**INSTRUCTIONS TO FOLLOW**
Pictures are not part of the copy. Reproduce all the records exactly.

---- PROVIDED RECORDS

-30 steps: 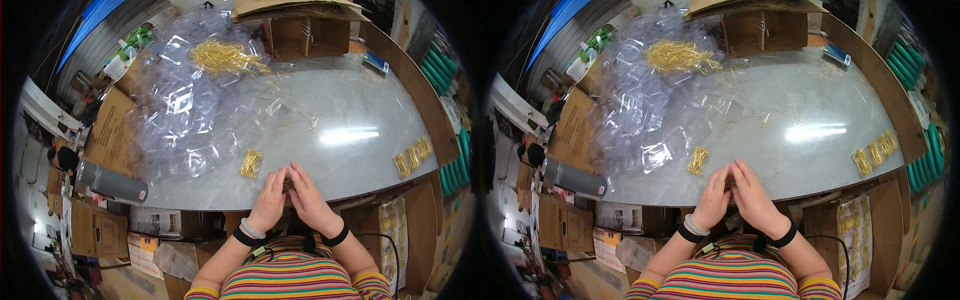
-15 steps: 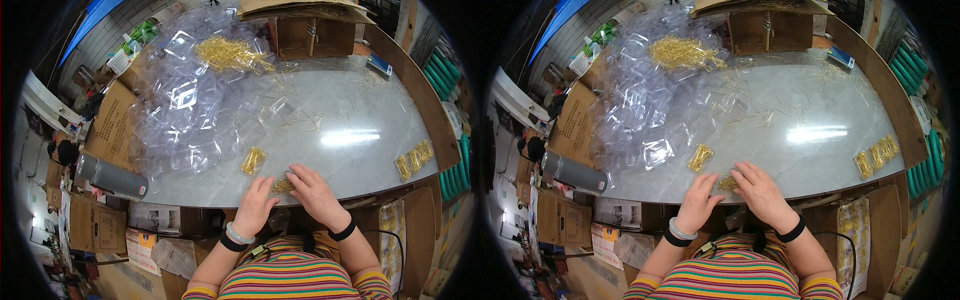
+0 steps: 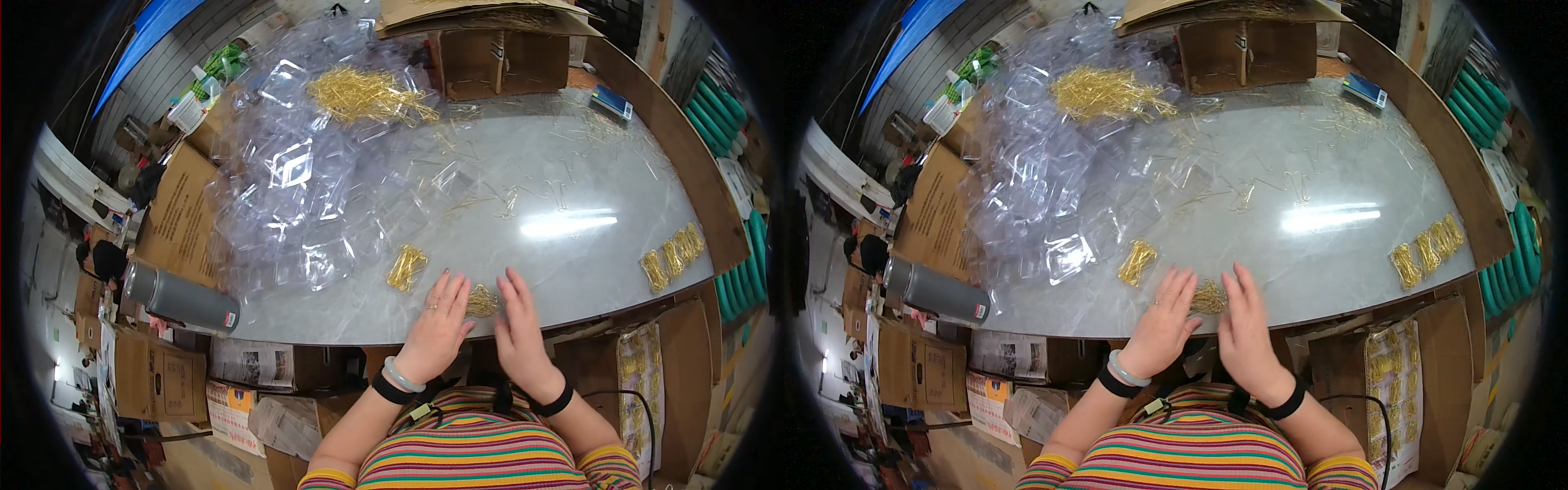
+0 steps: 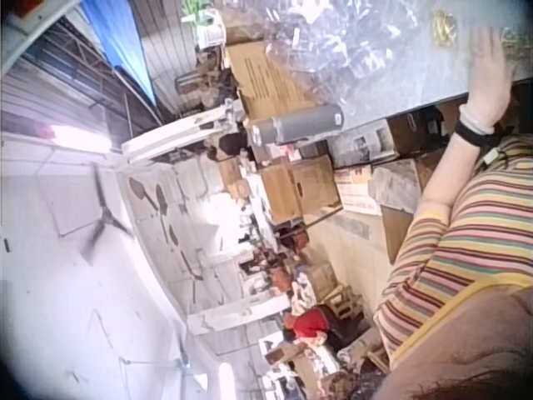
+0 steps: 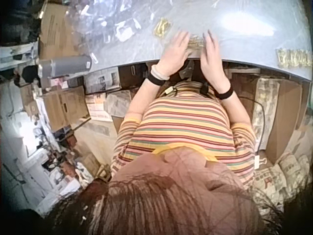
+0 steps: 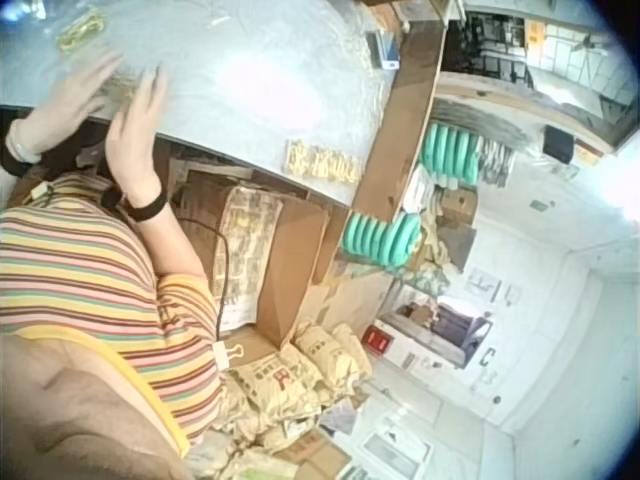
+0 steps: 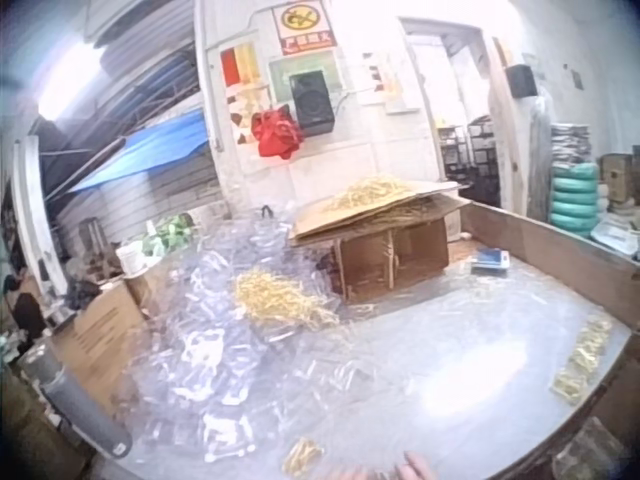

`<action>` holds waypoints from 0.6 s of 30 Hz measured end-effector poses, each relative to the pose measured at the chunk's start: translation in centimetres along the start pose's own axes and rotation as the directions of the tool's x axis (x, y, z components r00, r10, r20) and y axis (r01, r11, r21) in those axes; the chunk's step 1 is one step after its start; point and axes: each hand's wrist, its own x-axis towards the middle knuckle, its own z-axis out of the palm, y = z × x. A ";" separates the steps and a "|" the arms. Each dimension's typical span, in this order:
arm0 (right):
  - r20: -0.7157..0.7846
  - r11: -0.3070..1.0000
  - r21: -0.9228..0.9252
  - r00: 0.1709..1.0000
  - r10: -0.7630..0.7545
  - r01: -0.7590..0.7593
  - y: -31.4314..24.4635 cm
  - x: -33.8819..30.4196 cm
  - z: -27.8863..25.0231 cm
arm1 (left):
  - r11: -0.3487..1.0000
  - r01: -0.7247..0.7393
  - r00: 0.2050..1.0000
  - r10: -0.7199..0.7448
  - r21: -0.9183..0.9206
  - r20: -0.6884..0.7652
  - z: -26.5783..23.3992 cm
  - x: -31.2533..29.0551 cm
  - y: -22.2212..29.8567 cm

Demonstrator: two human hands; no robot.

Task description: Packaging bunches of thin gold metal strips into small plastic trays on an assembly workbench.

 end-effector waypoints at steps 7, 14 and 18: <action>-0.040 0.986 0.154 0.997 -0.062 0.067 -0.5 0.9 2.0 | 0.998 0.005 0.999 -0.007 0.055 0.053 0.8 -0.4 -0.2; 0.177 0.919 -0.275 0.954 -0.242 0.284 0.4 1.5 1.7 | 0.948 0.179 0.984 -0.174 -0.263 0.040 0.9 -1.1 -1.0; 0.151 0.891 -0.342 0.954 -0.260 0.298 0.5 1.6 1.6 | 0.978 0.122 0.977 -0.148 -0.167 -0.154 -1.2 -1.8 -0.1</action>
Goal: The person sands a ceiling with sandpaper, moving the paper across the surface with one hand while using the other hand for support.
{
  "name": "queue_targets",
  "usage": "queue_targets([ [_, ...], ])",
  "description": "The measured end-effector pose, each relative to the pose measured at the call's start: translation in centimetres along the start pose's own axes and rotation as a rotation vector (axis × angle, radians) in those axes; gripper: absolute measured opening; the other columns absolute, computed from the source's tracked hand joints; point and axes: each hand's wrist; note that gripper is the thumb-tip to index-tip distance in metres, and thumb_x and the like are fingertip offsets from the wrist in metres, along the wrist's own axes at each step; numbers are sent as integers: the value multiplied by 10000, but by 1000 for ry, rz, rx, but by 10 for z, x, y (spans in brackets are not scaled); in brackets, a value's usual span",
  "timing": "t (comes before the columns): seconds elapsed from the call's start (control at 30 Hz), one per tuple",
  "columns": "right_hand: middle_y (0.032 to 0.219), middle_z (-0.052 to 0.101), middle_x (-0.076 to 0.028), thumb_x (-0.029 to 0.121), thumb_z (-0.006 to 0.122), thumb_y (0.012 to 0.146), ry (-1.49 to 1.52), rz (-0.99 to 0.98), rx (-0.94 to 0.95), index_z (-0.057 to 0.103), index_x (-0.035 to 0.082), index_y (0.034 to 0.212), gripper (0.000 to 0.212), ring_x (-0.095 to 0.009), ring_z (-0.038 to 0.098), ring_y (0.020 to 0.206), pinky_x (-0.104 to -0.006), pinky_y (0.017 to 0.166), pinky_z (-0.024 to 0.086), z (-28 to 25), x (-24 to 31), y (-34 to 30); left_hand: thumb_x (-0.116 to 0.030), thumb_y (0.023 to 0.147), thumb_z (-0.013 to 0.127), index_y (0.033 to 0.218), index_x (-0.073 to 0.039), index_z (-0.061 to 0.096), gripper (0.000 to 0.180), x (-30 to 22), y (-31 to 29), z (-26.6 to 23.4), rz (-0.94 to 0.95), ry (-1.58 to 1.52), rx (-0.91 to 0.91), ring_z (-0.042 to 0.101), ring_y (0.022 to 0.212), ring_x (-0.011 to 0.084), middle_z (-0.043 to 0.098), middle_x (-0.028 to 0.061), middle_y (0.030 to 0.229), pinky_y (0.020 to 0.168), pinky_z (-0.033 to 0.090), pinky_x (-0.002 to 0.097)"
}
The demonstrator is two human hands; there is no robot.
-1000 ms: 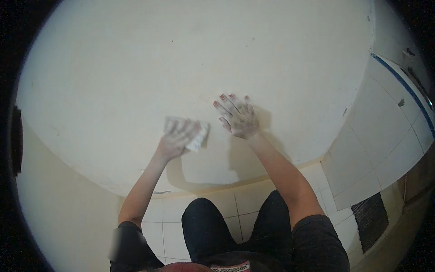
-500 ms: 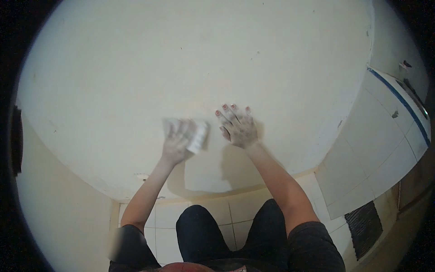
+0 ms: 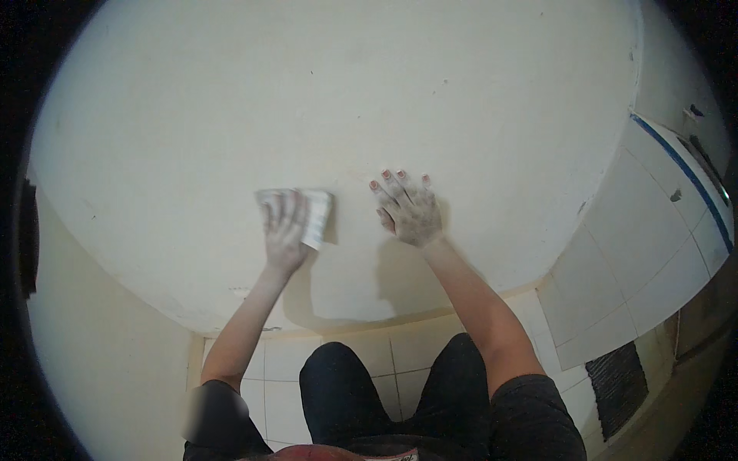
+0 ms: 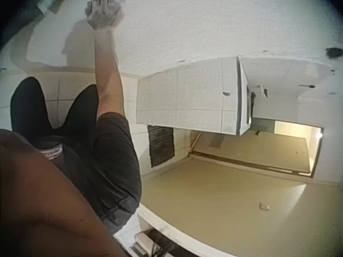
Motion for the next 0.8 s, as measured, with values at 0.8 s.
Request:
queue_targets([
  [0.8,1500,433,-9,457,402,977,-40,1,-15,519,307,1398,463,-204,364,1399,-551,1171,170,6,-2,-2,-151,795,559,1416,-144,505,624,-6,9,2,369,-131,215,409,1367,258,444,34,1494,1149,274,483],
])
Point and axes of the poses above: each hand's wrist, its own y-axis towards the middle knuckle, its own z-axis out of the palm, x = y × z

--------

**ANSWER AREA**
-30 steps: 
-15 steps: 
+0 steps: 
+0 steps: 
+0 steps: 
+0 steps: 
+0 steps: 

`<action>` holds waypoints from 0.6 s of 30 Hz measured end-effector poses, each relative to the pose measured at the chunk's start: translation in centimetres along the start pose's own axes and rotation as the directions of the tool's x axis (x, y, z components r00, r10, r20) and y axis (r01, r11, r21) in those axes; the chunk's step 1 is one step after its start; point and axes: each hand's wrist, its own x-axis towards the middle knuckle, its own z-axis out of the palm, y = z × x. A ";" separates the steps and a "|" the arms. Each dimension's typical span, in this order:
arm0 (right):
  - r20: -0.7157..0.7846
  - r11: -0.3070..1.0000
  - r21: -0.9228..0.9252
  - r00: 0.1709..1.0000
  - r10: -0.7630..0.7545
  - r01: -0.7590..0.7593
  - y: -31.4314..24.4635 cm
  - x: -33.8819..30.4196 cm
  - z: -27.8863..25.0231 cm
arm1 (left):
  - r11: -0.3487..1.0000
  - r01: -0.7247..0.7393
  - r00: 0.2050..1.0000
  - r10: -0.7199..0.7448
  - r21: -0.9183..0.9206
  - r20: -0.6884..0.7652
  - z: -26.5783..23.3992 cm
  - x: -31.2533..29.0551 cm
  - y: -22.2212..29.8567 cm

Demonstrator: two human hands; no robot.

Task description: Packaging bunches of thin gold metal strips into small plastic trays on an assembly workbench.

 end-effector waypoints at steps 7, 14 and 18: <action>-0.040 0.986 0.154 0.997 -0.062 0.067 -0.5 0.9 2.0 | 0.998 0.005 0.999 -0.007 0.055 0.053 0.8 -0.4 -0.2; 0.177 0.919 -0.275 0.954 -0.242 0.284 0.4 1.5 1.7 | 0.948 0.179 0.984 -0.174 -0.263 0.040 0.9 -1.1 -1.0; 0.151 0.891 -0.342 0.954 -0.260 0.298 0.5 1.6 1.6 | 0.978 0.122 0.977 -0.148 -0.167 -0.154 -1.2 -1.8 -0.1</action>
Goal: The person sands a ceiling with sandpaper, moving the paper across the surface with one hand while using the other hand for support.
{
  "name": "queue_targets",
  "usage": "queue_targets([ [_, ...], ])",
  "description": "The measured end-effector pose, each relative to the pose measured at the call's start: translation in centimetres along the start pose's own axes and rotation as a rotation vector (axis × angle, radians) in those axes; gripper: absolute measured opening; the other columns absolute, computed from the source's tracked hand joints; point and axes: each hand's wrist; note that gripper is the thumb-tip to index-tip distance in metres, and thumb_x and the like are fingertip offsets from the wrist in metres, along the wrist's own axes at each step; numbers are sent as integers: the value multiplied by 10000, but by 1000 for ry, rz, rx, but by 10 for z, x, y (spans in brackets are not scaled); in brackets, a value's usual span",
  "timing": "t (comes before the columns): seconds elapsed from the call's start (control at 30 Hz), one per tuple",
  "columns": "right_hand: middle_y (0.032 to 0.219), middle_z (-0.052 to 0.101), middle_x (-0.076 to 0.028), thumb_x (-0.029 to 0.121), thumb_z (-0.006 to 0.122), thumb_y (0.012 to 0.146), ry (-1.49 to 1.52), rz (-0.99 to 0.98), rx (-0.94 to 0.95), index_z (-0.057 to 0.103), index_x (-0.035 to 0.082), index_y (0.034 to 0.212), gripper (0.000 to 0.212), ring_x (-0.095 to 0.009), ring_z (-0.038 to 0.098), ring_y (0.020 to 0.206), pinky_x (-0.104 to -0.006), pinky_y (0.017 to 0.166), pinky_z (-0.024 to 0.086), z (-28 to 25), x (-24 to 31), y (-34 to 30); left_hand: thumb_x (-0.116 to 0.030), thumb_y (0.023 to 0.147), thumb_z (-0.013 to 0.127), index_y (0.033 to 0.218), index_x (-0.073 to 0.039), index_z (-0.061 to 0.096), gripper (0.000 to 0.180), x (-30 to 22), y (-31 to 29), z (-26.6 to 23.4), rz (-0.94 to 0.95), ry (-1.58 to 1.52), rx (-0.91 to 0.91), ring_z (-0.042 to 0.101), ring_y (0.022 to 0.212), ring_x (-0.011 to 0.084), middle_z (-0.043 to 0.098), middle_x (-0.028 to 0.061), middle_y (0.030 to 0.229), pinky_y (0.020 to 0.168), pinky_z (-0.033 to 0.090), pinky_x (-0.002 to 0.097)"
}
The demonstrator is two human hands; there is no robot.
-1000 ms: 
-500 ms: 
+0 ms: 
+0 ms: 
Motion for the next 0.8 s, as measured, with values at 0.8 s.
Request:
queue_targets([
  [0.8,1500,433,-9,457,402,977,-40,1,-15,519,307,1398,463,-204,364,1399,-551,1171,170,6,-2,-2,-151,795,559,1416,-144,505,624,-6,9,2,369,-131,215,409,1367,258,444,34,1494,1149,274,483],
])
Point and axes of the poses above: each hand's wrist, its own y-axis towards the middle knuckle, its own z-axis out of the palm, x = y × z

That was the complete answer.